À la carte (May 6, 2025)
The enduring appeal of literary projects authored by the grandchildren of Holocaust survivors, a fresh take on the weaponization of anti-semitism, and recent telepathy skepticism.
There are no palette cleansers this week! Move right along if you are looking to get lost in something light. But if you are willing to be gripped by something not so light, read on.
Another Holocaust book
One of my favorite literary subgenres is researched memoir or auto fiction authored by a descendent, typically a grandchild, seeking to weave together the disparate threads of her ancestors’ lives in order to answer some fundamental unanswered question. Specifically, I’m a huge fan of memoirs that braid the biographical history of an ancestor or two with the author’s own present-day quest to fill in some gap in the family lore. I love archival and genealogical research so much that someone else’s research process reads to me like a hero’s journey. I am fascinated by the author’s quest for an answer to an unanswerable question—who were our ancestors, really? And what really happened to them? And why do we feel like we need to know in order to know who we are?

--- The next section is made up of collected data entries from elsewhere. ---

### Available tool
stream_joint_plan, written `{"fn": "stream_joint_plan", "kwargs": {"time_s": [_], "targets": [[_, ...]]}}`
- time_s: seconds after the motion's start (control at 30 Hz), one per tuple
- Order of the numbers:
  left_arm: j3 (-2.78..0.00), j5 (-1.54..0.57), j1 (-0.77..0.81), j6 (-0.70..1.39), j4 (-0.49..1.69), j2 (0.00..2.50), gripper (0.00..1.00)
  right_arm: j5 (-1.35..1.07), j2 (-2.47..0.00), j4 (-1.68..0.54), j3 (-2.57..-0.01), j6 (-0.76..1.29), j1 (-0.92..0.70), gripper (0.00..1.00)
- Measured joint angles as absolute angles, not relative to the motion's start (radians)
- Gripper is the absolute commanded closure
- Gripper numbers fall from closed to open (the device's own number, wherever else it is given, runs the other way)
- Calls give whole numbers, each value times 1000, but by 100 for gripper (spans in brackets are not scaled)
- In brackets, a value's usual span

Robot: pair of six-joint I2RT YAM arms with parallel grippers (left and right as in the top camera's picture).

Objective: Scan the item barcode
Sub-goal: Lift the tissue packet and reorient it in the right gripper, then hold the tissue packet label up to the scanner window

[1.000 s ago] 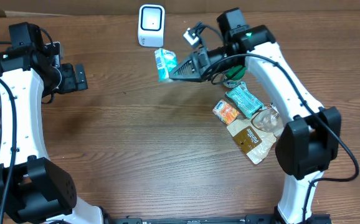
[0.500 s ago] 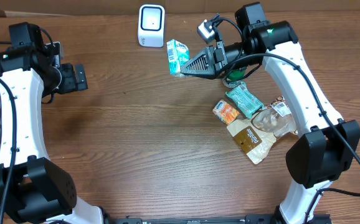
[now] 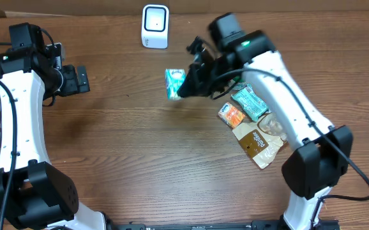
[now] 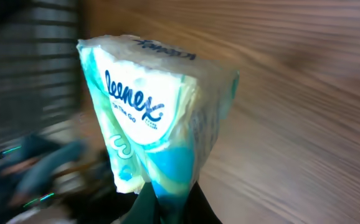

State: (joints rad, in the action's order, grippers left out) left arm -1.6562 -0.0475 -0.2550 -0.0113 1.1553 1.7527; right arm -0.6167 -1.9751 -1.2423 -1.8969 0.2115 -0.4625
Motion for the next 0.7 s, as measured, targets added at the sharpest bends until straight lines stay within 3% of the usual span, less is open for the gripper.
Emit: {"fn": "stream_joint_plan", "kwargs": {"time_s": [0.1,0.3,0.4,0.57,0.7], "targets": [[-1656,-48,-255,-11,1155,1753,0,-327,-1975,-1234,-1903,284,-555,96],[-1656,-47,-255,-11,1155,1753,0,-52,-2009,-1232,-2073,305,-603,96],[-1656,-47,-255,-11,1155,1753,0,113,-2061,-1126,-2198,264,-608,96],[-1656,-49,-255,-11,1156,1753,0,397,-2196,-748,-2224,77,-611,96],[-1656,-47,-255,-11,1155,1753,0,515,-2320,-436,-2223,-207,-611,96]]}}
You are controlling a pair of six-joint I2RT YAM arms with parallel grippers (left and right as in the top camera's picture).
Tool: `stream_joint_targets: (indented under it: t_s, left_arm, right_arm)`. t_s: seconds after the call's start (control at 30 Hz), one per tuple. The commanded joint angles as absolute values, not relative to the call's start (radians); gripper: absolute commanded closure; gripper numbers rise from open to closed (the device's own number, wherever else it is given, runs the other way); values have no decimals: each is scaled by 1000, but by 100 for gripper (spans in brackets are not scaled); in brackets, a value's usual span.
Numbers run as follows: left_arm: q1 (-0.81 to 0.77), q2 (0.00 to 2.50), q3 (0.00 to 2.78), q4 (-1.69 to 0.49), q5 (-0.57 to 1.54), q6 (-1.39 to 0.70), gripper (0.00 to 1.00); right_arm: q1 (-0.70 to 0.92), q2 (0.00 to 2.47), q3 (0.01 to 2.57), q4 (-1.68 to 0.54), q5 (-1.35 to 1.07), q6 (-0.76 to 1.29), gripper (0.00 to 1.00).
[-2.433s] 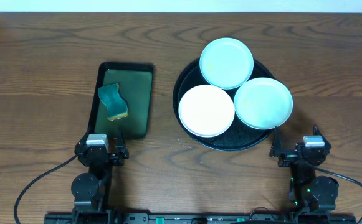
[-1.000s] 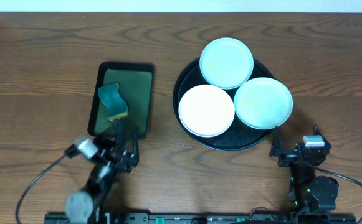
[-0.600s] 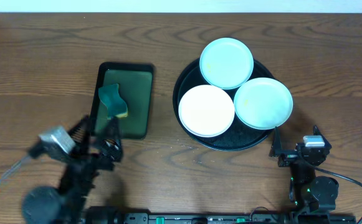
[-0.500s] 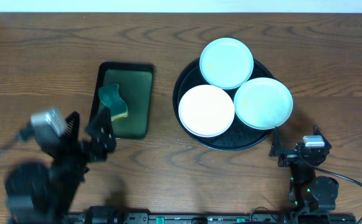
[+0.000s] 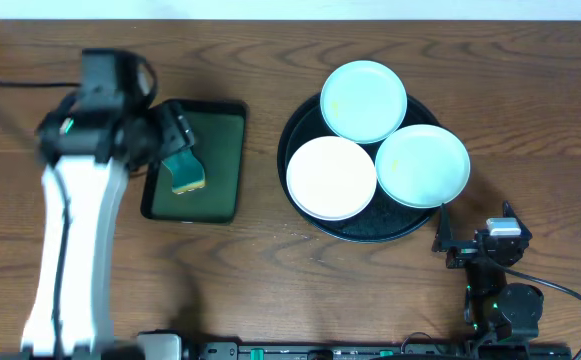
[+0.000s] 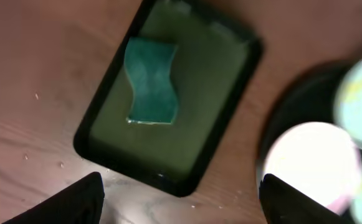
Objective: Clean dirty plates on tray and stack at the side
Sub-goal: 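Reach the left gripper to the green sponge and grasp it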
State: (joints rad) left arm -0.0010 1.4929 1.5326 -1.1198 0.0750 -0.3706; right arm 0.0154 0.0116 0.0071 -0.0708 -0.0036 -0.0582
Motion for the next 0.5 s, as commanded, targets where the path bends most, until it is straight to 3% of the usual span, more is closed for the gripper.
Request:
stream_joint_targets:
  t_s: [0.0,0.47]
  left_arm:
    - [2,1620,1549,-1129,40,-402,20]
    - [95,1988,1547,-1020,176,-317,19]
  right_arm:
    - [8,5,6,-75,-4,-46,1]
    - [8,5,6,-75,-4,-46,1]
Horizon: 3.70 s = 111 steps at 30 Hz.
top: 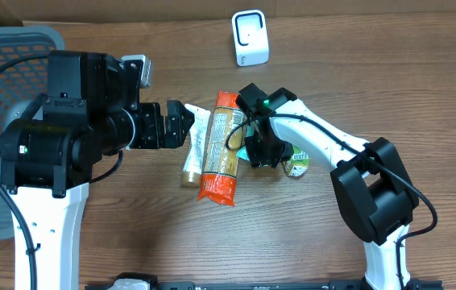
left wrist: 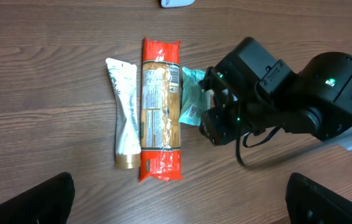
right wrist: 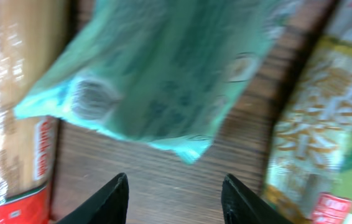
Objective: Scan the item barcode
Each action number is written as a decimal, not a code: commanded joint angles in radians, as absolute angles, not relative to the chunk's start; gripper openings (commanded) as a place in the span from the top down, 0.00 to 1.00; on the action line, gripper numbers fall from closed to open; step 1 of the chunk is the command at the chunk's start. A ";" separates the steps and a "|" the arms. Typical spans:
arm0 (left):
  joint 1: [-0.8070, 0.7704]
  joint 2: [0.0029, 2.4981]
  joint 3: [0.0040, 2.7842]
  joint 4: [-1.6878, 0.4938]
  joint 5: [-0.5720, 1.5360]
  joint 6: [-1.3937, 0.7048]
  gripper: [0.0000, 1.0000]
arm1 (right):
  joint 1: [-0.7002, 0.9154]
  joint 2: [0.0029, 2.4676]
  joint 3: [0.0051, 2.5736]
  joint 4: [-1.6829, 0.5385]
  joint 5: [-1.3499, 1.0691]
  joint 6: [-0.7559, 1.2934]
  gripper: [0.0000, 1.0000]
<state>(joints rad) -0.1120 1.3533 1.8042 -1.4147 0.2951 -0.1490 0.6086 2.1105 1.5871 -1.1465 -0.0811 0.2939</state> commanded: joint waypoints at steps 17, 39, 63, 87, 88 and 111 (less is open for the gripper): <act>-0.120 1.360 1.807 -1.414 0.303 -0.127 0.00 | 0.442 1.934 1.641 -1.155 0.015 0.203 0.23; -0.120 1.360 1.807 -1.414 0.303 -0.127 0.00 | 0.397 2.107 1.620 -1.036 -0.036 0.130 0.57; -0.120 1.360 1.807 -1.414 0.303 -0.127 0.01 | 0.267 2.058 1.667 -1.130 -0.105 0.419 0.96; -0.120 1.360 1.807 -1.414 0.303 -0.127 0.00 | 0.010 2.017 1.698 -1.354 -0.147 0.317 0.58; -0.120 1.360 1.807 -1.414 0.303 -0.127 0.01 | 0.009 2.017 1.684 -1.365 -0.146 0.317 0.59; -0.120 1.360 1.807 -1.414 0.303 -0.127 0.00 | 0.311 1.990 1.398 -1.047 -0.282 0.345 0.76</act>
<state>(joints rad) -0.1120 1.3533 1.8042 -1.4147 0.2955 -0.1490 0.2722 2.0418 1.3949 -1.1118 -0.2470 0.3244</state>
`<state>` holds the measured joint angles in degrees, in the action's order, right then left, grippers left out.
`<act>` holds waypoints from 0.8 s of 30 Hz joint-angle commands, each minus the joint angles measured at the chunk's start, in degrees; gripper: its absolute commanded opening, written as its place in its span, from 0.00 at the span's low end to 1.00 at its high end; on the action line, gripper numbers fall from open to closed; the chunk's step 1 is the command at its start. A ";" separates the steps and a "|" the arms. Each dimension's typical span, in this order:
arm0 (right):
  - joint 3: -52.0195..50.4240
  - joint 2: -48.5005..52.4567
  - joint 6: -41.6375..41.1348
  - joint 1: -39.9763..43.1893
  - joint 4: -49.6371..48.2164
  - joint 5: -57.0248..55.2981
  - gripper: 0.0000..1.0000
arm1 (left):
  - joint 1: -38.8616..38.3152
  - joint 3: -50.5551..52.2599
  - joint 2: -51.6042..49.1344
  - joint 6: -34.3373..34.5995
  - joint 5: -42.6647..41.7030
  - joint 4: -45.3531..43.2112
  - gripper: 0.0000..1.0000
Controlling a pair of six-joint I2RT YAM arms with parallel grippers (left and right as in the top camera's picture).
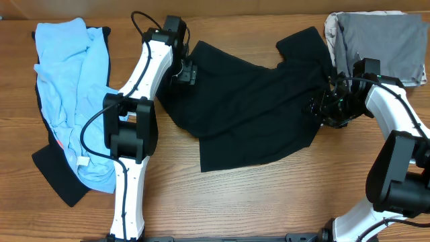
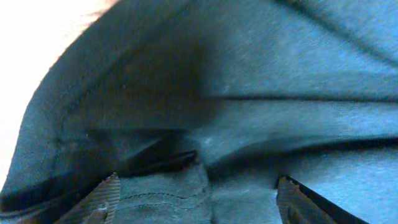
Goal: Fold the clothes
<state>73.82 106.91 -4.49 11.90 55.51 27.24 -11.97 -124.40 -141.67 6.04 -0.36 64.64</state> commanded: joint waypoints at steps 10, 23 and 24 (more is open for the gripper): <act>0.83 -0.11 0.00 -0.17 -0.09 0.70 0.62 | 0.26 1.55 -0.55 0.83 3.80 1.14 0.57; 0.83 -0.11 0.00 -0.28 0.07 0.70 0.63 | 0.50 3.89 -0.55 1.90 3.98 0.39 0.23; 0.83 -0.11 0.00 -0.26 -0.09 0.70 0.61 | 0.52 3.76 -0.50 1.92 3.98 0.48 0.18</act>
<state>73.82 106.91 -4.47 11.90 55.61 27.24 -11.75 -121.56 -141.67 7.35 3.86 65.08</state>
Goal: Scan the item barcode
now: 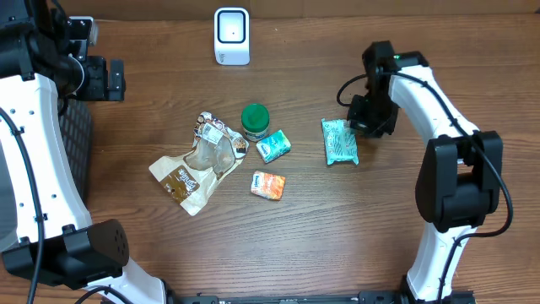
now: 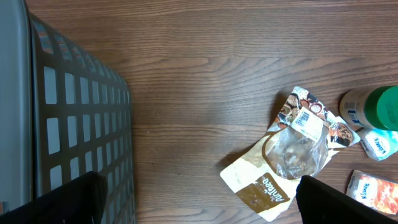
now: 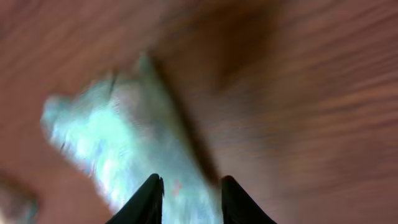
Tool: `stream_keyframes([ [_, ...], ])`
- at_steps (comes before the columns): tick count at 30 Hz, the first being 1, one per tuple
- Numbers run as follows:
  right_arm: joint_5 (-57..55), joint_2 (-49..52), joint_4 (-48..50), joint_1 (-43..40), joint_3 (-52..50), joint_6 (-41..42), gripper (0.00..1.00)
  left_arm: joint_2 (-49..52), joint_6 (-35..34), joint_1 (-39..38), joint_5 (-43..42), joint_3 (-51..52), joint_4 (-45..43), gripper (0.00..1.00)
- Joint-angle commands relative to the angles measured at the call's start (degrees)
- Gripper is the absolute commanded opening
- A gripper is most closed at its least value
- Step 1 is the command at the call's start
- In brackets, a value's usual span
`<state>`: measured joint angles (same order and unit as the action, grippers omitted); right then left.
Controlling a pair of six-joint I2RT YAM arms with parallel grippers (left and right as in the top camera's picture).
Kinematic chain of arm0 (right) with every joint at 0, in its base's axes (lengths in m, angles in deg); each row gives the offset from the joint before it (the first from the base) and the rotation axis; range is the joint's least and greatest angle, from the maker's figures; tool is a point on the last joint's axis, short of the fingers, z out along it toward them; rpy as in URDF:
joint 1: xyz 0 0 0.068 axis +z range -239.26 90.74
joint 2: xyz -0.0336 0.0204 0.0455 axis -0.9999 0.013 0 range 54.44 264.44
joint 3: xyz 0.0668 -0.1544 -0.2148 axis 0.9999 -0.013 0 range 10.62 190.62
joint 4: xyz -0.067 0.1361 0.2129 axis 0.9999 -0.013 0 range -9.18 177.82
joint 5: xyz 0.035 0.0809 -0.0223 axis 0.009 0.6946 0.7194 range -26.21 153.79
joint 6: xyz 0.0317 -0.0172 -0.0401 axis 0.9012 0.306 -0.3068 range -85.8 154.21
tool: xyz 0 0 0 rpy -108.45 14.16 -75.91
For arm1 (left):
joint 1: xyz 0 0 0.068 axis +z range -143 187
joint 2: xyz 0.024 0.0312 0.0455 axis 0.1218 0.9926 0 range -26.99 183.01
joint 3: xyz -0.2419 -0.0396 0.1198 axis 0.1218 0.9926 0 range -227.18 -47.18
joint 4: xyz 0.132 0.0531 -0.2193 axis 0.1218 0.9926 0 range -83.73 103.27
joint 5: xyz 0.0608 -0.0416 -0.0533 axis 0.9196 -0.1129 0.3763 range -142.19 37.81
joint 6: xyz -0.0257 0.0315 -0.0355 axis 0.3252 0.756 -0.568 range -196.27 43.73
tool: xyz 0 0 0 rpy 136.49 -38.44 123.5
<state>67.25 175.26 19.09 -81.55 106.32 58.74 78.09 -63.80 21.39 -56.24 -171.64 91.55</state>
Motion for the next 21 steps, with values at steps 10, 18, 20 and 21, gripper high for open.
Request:
stream_keyframes([
  [10,0.3,-1.2,21.0,-0.1,-10.2,-8.4,0.24,0.3,1.3,0.2,-0.4,0.0,-0.2,1.00],
  [18,19.2,-1.2,23.8,0.7,-9.7,-23.0,0.25,0.3,1.3,0.2,-0.4,0.0,-0.2,0.99],
  [20,23.5,-1.2,23.4,1.1,-9.0,-23.8,0.27,0.3,1.3,0.2,-0.4,0.0,-0.2,1.00],
  [21,25.5,-1.2,22.7,1.1,-8.5,-24.7,0.27,0.3,1.3,0.2,-0.4,0.0,-0.2,1.00],
])
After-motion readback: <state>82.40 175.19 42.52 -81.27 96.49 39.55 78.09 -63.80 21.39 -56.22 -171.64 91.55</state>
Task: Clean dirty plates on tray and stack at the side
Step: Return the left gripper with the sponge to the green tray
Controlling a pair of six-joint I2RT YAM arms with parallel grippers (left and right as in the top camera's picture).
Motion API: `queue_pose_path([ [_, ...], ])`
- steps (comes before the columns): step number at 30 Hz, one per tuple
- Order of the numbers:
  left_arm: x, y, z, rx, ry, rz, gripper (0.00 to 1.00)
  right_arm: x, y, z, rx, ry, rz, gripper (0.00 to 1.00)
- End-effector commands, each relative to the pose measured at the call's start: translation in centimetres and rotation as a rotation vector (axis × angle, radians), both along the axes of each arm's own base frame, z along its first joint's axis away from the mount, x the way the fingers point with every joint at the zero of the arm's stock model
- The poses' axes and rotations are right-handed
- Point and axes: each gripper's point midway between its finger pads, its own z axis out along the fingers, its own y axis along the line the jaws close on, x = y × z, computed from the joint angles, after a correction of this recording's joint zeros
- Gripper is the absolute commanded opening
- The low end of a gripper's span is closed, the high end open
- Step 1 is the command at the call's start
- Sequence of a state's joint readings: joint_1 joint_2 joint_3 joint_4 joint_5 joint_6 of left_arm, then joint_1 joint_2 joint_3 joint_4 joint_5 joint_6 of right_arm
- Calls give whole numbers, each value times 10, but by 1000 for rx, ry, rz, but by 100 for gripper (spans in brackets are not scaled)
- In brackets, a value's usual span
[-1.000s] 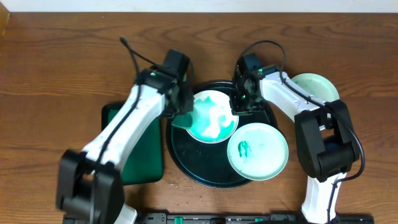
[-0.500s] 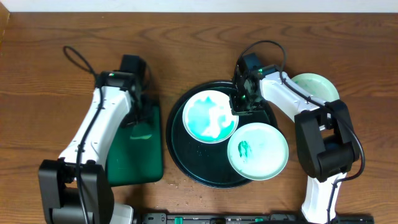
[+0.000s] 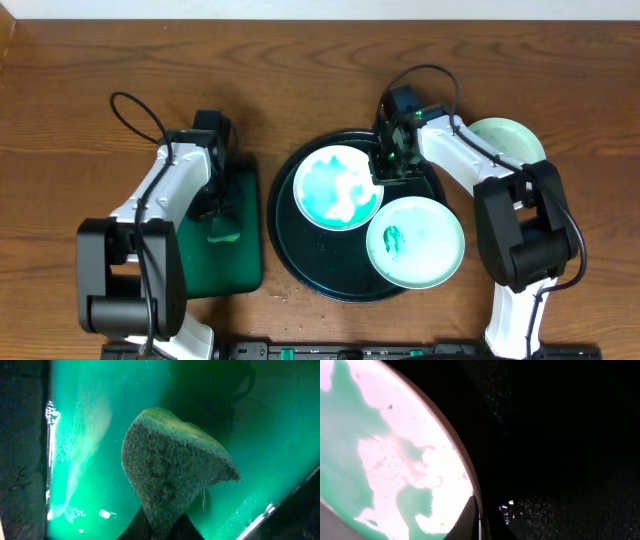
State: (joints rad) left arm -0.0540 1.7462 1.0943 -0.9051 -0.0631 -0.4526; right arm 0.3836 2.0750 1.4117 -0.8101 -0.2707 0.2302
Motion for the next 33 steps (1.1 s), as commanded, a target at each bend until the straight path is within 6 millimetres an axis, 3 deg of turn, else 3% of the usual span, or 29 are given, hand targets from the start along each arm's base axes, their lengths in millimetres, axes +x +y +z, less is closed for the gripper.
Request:
queue_pose_path([
  [1,1,4,0,20,-4,15,8,-7,-6,-20,-48,26,12,1],
  [3,1,4,0,20,-4,15,22,-7,-6,-20,-48,25,12,1],
  [5,0,4,0,20,-3,15,50,-7,-6,-20,-47,25,11,1],
  [8,0,3,0,15,-3,14,61,-6,-6,-20,-48,24,11,1],
  [13,2,1,8,-1,-23,-4,63,-6,-5,-20,-46,21,12,1],
  [16,6,0,25,-4,-79,-5,66,-3,-4,-19,-41,8,19,1],
  [19,10,0,48,-8,-165,-4,78,1,-2,-17,-34,-12,18,1],
  [21,12,0,65,-11,-227,-4,78,4,-2,-13,-28,-29,30,1],
  [28,11,0,106,-18,-377,-3,79,13,1,21,-15,-131,72,1],
  [33,11,0,110,-19,-393,-4,80,20,-4,58,-58,-247,81,1],
])
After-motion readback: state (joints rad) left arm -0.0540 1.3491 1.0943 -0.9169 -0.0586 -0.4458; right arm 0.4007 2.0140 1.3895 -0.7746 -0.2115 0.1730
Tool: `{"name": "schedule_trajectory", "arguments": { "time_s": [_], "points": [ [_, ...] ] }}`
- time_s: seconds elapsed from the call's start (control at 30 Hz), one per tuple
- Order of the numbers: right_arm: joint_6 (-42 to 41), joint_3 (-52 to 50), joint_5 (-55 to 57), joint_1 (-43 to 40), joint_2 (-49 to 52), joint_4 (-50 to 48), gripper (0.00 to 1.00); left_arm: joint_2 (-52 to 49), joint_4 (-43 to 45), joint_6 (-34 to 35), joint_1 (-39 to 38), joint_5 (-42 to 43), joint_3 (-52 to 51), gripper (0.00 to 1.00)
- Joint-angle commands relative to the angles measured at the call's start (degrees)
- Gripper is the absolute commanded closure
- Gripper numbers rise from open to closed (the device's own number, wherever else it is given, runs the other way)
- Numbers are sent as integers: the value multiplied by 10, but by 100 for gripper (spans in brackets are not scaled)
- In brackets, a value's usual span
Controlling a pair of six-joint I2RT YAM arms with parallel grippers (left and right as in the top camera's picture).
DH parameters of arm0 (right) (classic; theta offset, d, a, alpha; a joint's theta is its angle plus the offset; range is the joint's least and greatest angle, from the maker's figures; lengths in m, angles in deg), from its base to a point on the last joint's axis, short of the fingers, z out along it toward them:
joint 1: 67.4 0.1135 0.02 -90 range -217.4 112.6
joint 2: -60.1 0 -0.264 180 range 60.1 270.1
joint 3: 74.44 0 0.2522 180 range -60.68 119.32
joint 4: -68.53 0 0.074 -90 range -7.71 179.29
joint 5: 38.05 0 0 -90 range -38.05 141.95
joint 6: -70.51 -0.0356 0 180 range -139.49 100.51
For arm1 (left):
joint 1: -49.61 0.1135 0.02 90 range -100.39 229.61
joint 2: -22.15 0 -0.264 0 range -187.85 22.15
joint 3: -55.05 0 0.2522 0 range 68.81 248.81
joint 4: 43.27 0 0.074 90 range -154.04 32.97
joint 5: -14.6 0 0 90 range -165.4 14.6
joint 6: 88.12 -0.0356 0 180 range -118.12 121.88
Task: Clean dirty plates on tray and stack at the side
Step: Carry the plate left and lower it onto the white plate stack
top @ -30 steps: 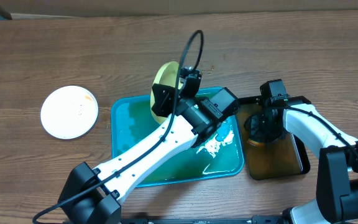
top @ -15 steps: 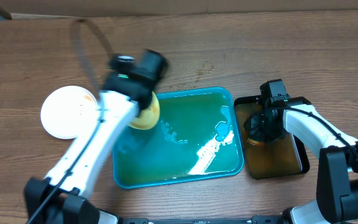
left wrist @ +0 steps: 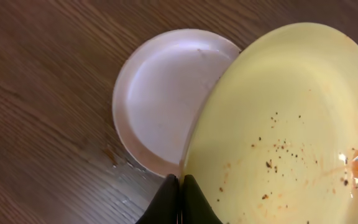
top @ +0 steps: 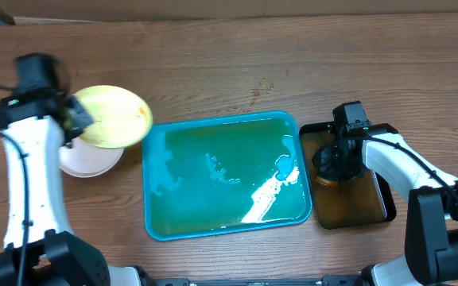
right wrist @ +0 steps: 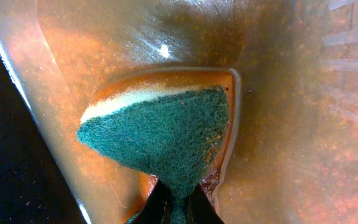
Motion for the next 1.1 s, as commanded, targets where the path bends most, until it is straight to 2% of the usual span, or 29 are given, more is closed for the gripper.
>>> {"name": "schedule_trajectory", "arguments": {
  "time_s": [0.0,0.17,0.43,0.47,0.5,0.53,0.57,0.63,0.7,0.9,0.97,1.0,1.07],
  "points": [
    [-2,-15,-1,-1,5,-5,96,-17,18,-17,45,39,-3,96],
    [-2,-15,-1,-1,5,-3,96,-55,34,-17,81,38,-3,96],
    [-2,-15,-1,-1,5,-3,96,-90,33,-17,97,8,-3,94],
    [-2,-15,-1,-1,5,-3,96,-89,33,-17,98,8,-3,88],
    [-2,-15,-1,-1,5,-3,96,-89,33,-17,99,11,-3,77],
    [-2,-15,-1,-1,5,-3,96,-89,33,-17,99,15,-3,61],
    [-2,-15,-1,-1,5,-3,96,-89,33,-17,99,20,-3,50],
    [-2,-15,-1,-1,5,-3,96,-89,32,-17,99,33,-3,40],
    [-2,-15,-1,-1,5,-3,96,-89,31,-17,99,64,-3,37],
    [-2,-15,-1,-1,5,-11,95,-89,12,-36,85,173,-3,36],
    [-2,-15,-1,-1,5,-17,80,-89,3,-45,70,191,-3,36],
    [-2,-15,-1,-1,5,-22,66,-89,-1,-49,59,196,-3,36],
    [-2,-13,-1,-1,5,-27,53,-89,-6,-57,38,197,-3,36]
  ]
}}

More often than not, when I’m picking up a book that falls within this subgenre, it’s authored by the grandchild of a Holocaust survivor (like East West Street by Philippe Sands, or When Time Stopped by Ariana Neumann), or the grandchild of someone who had some role to play in Holocaust—i.e., a French resistance fighter, or a Nazi collaborationist (as in The Propagandist by Cécile Desprairies). I’m likely drawn to these stories because the stakes of the author’s quest to fill in the gaps feel particularly high in the context of the Holocaust. Perhaps I’m drawn to these stories because I am still trying to accept the unknowability of my own Jewish grandfather. Perhaps it’s just that there have been many such stories published in the first quarter of the 21st century, likely because it is my generation asking the questions that our parents’ generation were too hesitant to ask their own parents. Sometimes the stories are published as straight memoir, other times as autobiographical fiction. Always, we know how the story ends. But we are reading not for an ending, but to fill in the gaps.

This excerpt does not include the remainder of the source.